I have had many layers of self discovery, coming to recognize myself more and more authentically. I was born physically disabled and started experiencing chronic illness in my teens. I was trapped in a very repressive environment for my first twenty years. Then, in my early twenties, I realized I am queer. Then I started to learn about disability as a political identity, and the ways in which all oppression is connected. I learned about how I’ve been shaped by white supremacy culture, what it means to be both oppressor and oppressed. Then I learned that I have ADHD. In my early thirties I realized I am nonbinary. And most impactful of all, I realized I am autistic. All of these layers have helped me find so much rich meaning after the chaos and powerlessness of my early years.

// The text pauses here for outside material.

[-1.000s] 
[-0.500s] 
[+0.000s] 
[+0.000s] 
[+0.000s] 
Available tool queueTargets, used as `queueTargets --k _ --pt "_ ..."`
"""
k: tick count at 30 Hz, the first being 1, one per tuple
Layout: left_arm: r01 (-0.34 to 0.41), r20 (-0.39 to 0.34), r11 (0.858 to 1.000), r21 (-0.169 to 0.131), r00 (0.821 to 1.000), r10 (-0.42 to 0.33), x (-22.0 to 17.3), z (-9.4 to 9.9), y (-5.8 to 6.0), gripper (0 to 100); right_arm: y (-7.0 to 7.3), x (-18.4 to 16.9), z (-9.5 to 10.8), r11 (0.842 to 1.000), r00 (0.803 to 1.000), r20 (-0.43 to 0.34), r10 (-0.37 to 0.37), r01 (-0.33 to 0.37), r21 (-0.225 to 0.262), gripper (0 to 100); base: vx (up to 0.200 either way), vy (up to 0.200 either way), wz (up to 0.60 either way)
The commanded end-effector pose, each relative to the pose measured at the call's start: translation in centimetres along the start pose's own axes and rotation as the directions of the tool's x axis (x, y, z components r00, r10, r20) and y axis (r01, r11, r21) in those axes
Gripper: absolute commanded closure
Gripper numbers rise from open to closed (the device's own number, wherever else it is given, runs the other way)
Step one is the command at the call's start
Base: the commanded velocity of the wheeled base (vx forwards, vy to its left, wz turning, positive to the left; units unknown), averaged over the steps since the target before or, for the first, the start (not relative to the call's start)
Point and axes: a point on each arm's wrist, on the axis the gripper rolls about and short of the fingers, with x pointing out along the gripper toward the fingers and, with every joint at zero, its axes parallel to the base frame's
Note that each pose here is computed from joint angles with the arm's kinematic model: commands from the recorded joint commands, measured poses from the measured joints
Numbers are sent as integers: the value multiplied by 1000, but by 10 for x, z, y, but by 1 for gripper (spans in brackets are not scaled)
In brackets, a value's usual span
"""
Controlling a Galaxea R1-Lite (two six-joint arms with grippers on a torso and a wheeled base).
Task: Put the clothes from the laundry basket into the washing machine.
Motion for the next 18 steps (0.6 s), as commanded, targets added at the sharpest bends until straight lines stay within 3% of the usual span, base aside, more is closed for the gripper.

After living on both the East and West coasts, I moved to Madison several years ago, and have been excited to connect with other other queer, trans, neurodivergent, and disabled people here.
It is an art to create and maintain a sense of pride in a body like mine. To me, disability pride means externalizing the shame that ableism has often forced me to internalize in order to survive in this world. It means holding up a mirror to each other as disabled people, so that when you see my dignity, my worth, you realize that I am looking at you with the same admiration and affection. Offering each other this recognition of our shared humanity.
Disability has informed every minute of every day I have lived on this planet. Pride for me is about integrating this, claiming this as part of the many things that make me who I am. And inviting you to do the same. Pride is also about embracing what life has taught me, that we need each other. This feels so important that I will say it again and again, to everyone I meet. We need each other. We need each other.